Let's take an example: there is a guy with a first name and a last name, and there is a bird that has a name and an owner.

typedef struct Person Person;
struct Person {
    char *first_name;
    char *last_name;
};

typedef struct Bird Bird;
struct Bird {
    char *name;
    Person *owner;
};

To print information about these animals, a cunning C programmer would simply write two functions:

void Person_Print(Person *p) {
    printf("%s %s\n", p->first_name, p->last_name);
}

void Bird_Print(Bird *b) {
    printf("%s of %s %s\n", b->name, b->owner->first_name, b->owner->last_name);
}

And they would be right! But what if we have many such structures and our brains are corrupted by OOP? Right, we need to define a common method for each structure, for example void Repr(Person* person, char* buf), which will write the string representation of the object to buf, and then we could use this result for output:

/* Person */
struct Person {
    void (*Repr)(Person*, char*);
    /* ... */
};

void Person_Repr(Person *person, char *buf) {
    sprintf(buf, "<Person: first_name='%s' last_name='%s'>",
            person->first_name, person->last_name);
}

Person *New_Person(char *first_name, char *last_name) {
    Person *person = malloc(sizeof(Person));
    person->Repr = Person_Repr;
    person->first_name = first_name;
    person->last_name = last_name;
    return person;
}

/* Bird */
struct Bird {
    void (*Repr)(Bird*, char*);
    /* ... */
};

void Bird_Repr(Bird *bird, char* buf) {
    char owner_repr[80];
    bird->owner->Repr(bird->owner, owner_repr);
    sprintf(buf, "<Bird: name='%s' owner=%s>",
            bird->name, owner_repr);
}

Bird *New_Bird(char *name, Person *owner) {
    Bird *bird = malloc(sizeof(Bird));
    bird->Repr = Bird_Repr;
    bird->name = name;
    bird->owner = owner;
    return bird;
}

Okay, we've unified it, but not really. How do we call these methods now? It's not very convenient, we have to deal with buffers every time:

char buf[80];
bird->Repr(bird, buf);
printf("%s\n", buf);

As an option, we can create a base structure Object, put the Print() function in it, "inherit" other structures from Object, and in Object::Print() call the child method Repr(). It looks logical, but we are writing in C, not in C++, where this can be easily solved with virtual functions.

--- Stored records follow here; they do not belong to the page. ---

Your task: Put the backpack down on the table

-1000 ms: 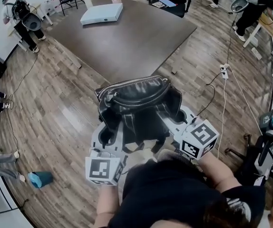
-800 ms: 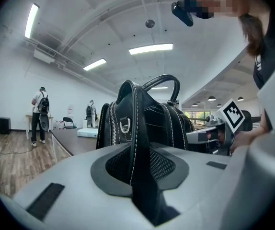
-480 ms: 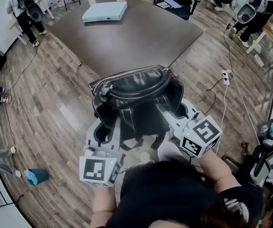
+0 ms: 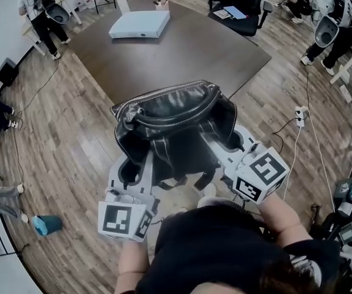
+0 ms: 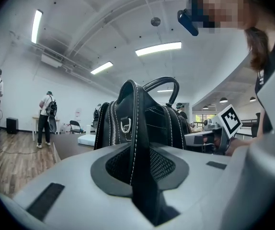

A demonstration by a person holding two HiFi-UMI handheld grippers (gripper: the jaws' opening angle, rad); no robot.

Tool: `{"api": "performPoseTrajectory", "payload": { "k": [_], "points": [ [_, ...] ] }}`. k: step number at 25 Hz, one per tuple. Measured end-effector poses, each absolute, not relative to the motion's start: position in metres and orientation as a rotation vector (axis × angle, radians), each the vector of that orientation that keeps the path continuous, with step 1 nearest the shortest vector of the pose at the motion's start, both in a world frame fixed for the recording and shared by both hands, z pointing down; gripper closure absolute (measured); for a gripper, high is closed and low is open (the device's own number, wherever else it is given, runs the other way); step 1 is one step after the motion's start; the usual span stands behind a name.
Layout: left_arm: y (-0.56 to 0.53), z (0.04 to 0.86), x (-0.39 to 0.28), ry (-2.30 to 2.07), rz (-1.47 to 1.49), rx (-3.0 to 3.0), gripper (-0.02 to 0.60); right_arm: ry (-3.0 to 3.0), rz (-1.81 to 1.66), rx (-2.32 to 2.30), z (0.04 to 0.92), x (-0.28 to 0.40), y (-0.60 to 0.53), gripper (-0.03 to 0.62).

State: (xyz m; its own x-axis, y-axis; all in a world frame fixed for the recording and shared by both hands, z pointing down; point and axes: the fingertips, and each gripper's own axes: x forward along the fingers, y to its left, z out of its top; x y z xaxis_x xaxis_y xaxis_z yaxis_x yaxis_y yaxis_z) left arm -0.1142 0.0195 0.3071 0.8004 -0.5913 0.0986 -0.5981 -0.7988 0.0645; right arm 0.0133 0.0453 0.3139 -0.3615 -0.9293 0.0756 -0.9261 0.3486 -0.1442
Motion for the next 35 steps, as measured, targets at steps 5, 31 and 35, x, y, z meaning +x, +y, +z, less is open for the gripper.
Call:
{"api": "performPoseTrajectory", "payload": {
  "k": [5,31,35],
  "points": [
    [0.002,0.290,-0.073,-1.013,0.074,2.903,0.483,2.602,-0.199,-1.708,0.296,0.055,0.024,0.499],
    [-0.149,0.262,-0.031,-1.060,-0.077,2.900,0.485,2.637,-0.043,-1.688,0.264,0.100,-0.145,0.494],
    [-0.175,0.262,-0.039,-1.097,-0.094,2.890,0.485,2.653,-0.042,-1.663,0.263,0.092,-0.173,0.493]
  ]
}}
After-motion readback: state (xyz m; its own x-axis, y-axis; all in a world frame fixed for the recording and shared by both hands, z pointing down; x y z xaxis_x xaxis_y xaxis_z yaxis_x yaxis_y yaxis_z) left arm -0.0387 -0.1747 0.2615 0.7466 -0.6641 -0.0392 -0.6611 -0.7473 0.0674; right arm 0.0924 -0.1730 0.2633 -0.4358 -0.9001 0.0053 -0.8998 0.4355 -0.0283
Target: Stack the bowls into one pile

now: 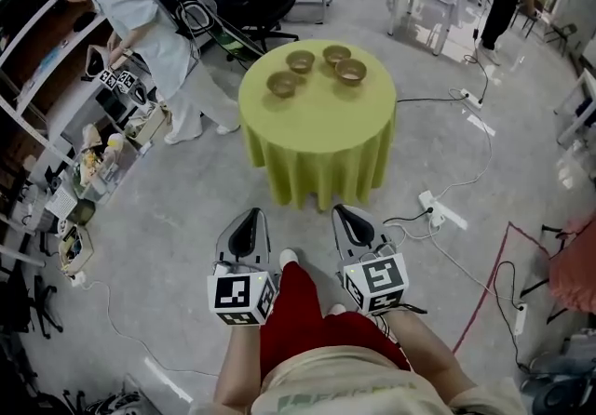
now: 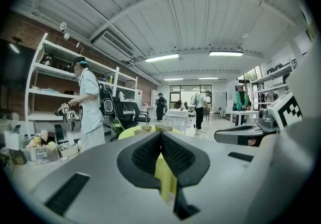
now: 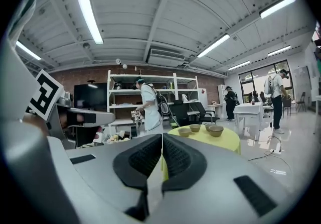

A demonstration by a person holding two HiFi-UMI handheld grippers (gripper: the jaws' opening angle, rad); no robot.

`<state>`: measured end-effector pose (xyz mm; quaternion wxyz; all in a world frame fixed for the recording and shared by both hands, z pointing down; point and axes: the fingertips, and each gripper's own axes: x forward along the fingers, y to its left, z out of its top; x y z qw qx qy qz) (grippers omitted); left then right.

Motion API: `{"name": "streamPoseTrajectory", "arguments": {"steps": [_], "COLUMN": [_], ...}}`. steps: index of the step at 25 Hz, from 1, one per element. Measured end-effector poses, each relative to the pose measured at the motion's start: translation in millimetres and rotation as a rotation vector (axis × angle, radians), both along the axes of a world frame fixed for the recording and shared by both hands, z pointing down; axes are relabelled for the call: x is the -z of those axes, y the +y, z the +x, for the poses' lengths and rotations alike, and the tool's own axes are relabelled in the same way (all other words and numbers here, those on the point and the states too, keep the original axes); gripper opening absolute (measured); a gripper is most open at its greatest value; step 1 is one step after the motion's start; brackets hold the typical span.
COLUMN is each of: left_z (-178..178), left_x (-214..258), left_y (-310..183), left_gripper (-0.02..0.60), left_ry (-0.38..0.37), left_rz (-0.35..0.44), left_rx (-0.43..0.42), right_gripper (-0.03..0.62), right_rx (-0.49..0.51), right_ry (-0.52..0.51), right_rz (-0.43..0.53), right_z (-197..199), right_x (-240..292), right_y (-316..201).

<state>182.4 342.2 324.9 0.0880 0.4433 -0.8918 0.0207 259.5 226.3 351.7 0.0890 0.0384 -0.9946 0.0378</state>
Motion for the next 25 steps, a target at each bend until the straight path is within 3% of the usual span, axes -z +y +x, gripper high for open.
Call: {"name": "streamPoseTrajectory", "arguments": {"steps": [15,25], "left_z": [-207,-300], "left_x": [-27,-42], "left_y": [-52,-68], "left_gripper": [0.023,0.023], "left_ry": [0.038,0.066], "left_rz": [-0.053,-0.049], "left_rx": [-0.053,-0.11], "right_gripper": [0.037,0.037], "right_rx": [-0.048,-0.118], "right_ry": [0.051,0.076], "right_rz": [0.004,0.003], "right_z": [-196,-279], "right_x": [-15,-21], "right_y": [-42,-49]}}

But in C there is a thing: you can cast one structure to another if it has that other structure as its first field.

For example:

typedef struct {
    int i;
} Foo;

typedef struct {
    Foo foo;
    int j;
} Bar;

Bar *bar = malloc(sizeof(Bar));
bar->foo.i = 123;
printf("%d\n", ((Foo*)bar)->i);

That is, we look at the bar structure, but with the type Foo, because essentially a pointer to a structure is a pointer to its first element, and we have the right to cast it like this.

Let's try to create a base structure Object with one function Print_Repr(), which should call the "child method" Repr() of our people and birds:

typedef struct Object Object;
struct Object {
    void (*Print_Repr)(Object*);
};

/*
 The most interesting part. The function takes a pointer
 to the next field in the structure after Object,
 which in the current version is a pointer
 to the Repr() function.
 */
void Object_Print_Repr(Object *object) {
    void **p_repr_func = (void*) object + sizeof(Object);
    void (*repr_func)(Object*, char*) = *p_repr_func;
    char buf[80];
    repr_func(object, buf);
    printf("%s\n", buf);
}

/* Person */
typedef struct Person Person;
struct Person {
    Object object;
    void (*Repr)(Person*, char*);
    /* ... */
};

Person *New_Person(char *first_name, char *last_name) {
    Person *person = malloc(sizeof(Person));
    person->object.Print_Repr = Object_Print_Repr;
    person->Repr = Person_Repr;
    /* ... */
    return person;
}

/* Bird */
typedef struct Bird Bird;
struct Bird {
    Object object;
    void (*Repr)(Bird*, char*);
    /* ... */
};

Bird *New_Bird(char *name, Person *owner) {
    Bird *bird = malloc(sizeof(Bird));
    bird->object.Print_Repr = Object_Print_Repr;
    bird->Repr = Bird_Repr;
    /* ... */
    return bird;
}

So we have implemented the "Template Method" pattern in pure C. Not quite fair, and not quite reliable, but it somehow works.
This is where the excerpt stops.